# WHAT IS NEEDED
Carry over every entry exactly as it appears in the records.

# INPUT RECORDS
BEGIN

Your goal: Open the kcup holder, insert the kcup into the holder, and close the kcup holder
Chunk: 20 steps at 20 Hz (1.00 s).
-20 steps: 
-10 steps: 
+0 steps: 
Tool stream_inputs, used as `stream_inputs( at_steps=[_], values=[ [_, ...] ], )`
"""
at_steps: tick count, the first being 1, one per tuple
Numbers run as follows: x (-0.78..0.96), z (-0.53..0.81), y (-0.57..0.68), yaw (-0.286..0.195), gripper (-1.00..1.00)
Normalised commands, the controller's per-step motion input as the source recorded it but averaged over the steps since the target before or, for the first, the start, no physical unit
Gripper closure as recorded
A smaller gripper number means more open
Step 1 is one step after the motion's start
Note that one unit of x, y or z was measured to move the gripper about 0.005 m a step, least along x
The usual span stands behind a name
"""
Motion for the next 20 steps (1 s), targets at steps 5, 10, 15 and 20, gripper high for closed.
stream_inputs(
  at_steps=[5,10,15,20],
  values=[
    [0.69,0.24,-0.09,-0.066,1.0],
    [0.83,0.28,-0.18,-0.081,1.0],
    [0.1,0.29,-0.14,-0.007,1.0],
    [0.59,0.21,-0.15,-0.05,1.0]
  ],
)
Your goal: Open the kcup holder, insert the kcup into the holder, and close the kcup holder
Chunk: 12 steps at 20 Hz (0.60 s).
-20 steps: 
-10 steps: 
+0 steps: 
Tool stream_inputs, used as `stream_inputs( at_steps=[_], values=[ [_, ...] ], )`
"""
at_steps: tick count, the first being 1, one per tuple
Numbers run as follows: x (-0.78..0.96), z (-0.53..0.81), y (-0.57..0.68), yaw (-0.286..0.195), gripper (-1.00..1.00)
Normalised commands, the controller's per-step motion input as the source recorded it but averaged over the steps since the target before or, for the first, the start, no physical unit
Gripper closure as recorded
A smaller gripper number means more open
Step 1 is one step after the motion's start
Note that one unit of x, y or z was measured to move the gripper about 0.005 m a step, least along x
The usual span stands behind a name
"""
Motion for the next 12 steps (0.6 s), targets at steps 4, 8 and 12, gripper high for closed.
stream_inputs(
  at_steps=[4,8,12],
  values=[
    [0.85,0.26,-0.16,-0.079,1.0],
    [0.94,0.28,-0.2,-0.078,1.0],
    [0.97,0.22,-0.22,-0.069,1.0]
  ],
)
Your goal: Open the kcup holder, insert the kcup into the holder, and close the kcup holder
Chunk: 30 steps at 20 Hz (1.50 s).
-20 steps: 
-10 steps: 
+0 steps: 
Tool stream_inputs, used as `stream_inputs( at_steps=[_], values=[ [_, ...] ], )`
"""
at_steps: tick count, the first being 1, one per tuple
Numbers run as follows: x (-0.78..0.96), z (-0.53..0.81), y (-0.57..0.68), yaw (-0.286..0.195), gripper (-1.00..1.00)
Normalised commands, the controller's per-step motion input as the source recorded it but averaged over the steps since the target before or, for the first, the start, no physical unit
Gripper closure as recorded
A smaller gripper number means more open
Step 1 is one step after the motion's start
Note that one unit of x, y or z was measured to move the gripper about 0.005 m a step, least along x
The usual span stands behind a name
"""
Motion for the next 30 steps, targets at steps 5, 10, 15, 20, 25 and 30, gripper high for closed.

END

# ANSWER TO THIS PROBLEM
Your goal: Open the kcup holder, insert the kcup into the holder, and close the kcup holder
Chunk: 20 steps at 20 Hz (1.00 s).
-20 steps: 
-10 steps: 
+0 steps: 
Tool stream_inputs, used as `stream_inputs( at_steps=[_], values=[ [_, ...] ], )`
"""
at_steps: tick count, the first being 1, one per tuple
Numbers run as follows: x (-0.78..0.96), z (-0.53..0.81), y (-0.57..0.68), yaw (-0.286..0.195), gripper (-1.00..1.00)
Normalised commands, the controller's per-step motion input as the source recorded it but averaged over the steps since the target before or, for the first, the start, no physical unit
Gripper closure as recorded
A smaller gripper number means more open
Step 1 is one step after the motion's start
Note that one unit of x, y or z was measured to move the gripper about 0.005 m a step, least along x
The usual span stands behind a name
"""
Motion for the next 20 steps (1 s), targets at steps 5, 10, 15 and 20, gripper high for closed.
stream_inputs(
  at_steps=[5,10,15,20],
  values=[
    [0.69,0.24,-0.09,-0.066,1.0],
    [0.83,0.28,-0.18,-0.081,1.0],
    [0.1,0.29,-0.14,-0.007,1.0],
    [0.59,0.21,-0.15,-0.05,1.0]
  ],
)
Your goal: Open the kcup holder, insert the kcup into the holder, and close the kcup holder
Chunk: 12 steps at 20 Hz (0.60 s).
-20 steps: 
-10 steps: 
+0 steps: 
Tool stream_inputs, used as `stream_inputs( at_steps=[_], values=[ [_, ...] ], )`
"""
at_steps: tick count, the first being 1, one per tuple
Numbers run as follows: x (-0.78..0.96), z (-0.53..0.81), y (-0.57..0.68), yaw (-0.286..0.195), gripper (-1.00..1.00)
Normalised commands, the controller's per-step motion input as the source recorded it but averaged over the steps since the target before or, for the first, the start, no physical unit
Gripper closure as recorded
A smaller gripper number means more open
Step 1 is one step after the motion's start
Note that one unit of x, y or z was measured to move the gripper about 0.005 m a step, least along x
The usual span stands behind a name
"""
Motion for the next 12 steps (0.6 s), targets at steps 4, 8 and 12, gripper high for closed.
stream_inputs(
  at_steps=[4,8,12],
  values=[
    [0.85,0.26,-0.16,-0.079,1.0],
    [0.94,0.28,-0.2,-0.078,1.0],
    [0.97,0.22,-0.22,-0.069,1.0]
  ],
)
Your goal: Open the kcup holder, insert the kcup into the holder, and close the kcup holder
Chunk: 30 steps at 20 Hz (1.50 s).
-20 steps: 
-10 steps: 
+0 steps: 
Tool stream_inputs, used as `stream_inputs( at_steps=[_], values=[ [_, ...] ], )`
"""
at_steps: tick count, the first being 1, one per tuple
Numbers run as follows: x (-0.78..0.96), z (-0.53..0.81), y (-0.57..0.68), yaw (-0.286..0.195), gripper (-1.00..1.00)
Normalised commands, the controller's per-step motion input as the source recorded it but averaged over the steps since the target before or, for the first, the start, no physical unit
Gripper closure as recorded
A smaller gripper number means more open
Step 1 is one step after the motion's start
Note that one unit of x, y or z was measured to move the gripper about 0.005 m a step, least along x
The usual span stands behind a name
"""
Motion for the next 30 steps, targets at steps 5, 10, 15, 20, 25 and 30, gripper high for closed.

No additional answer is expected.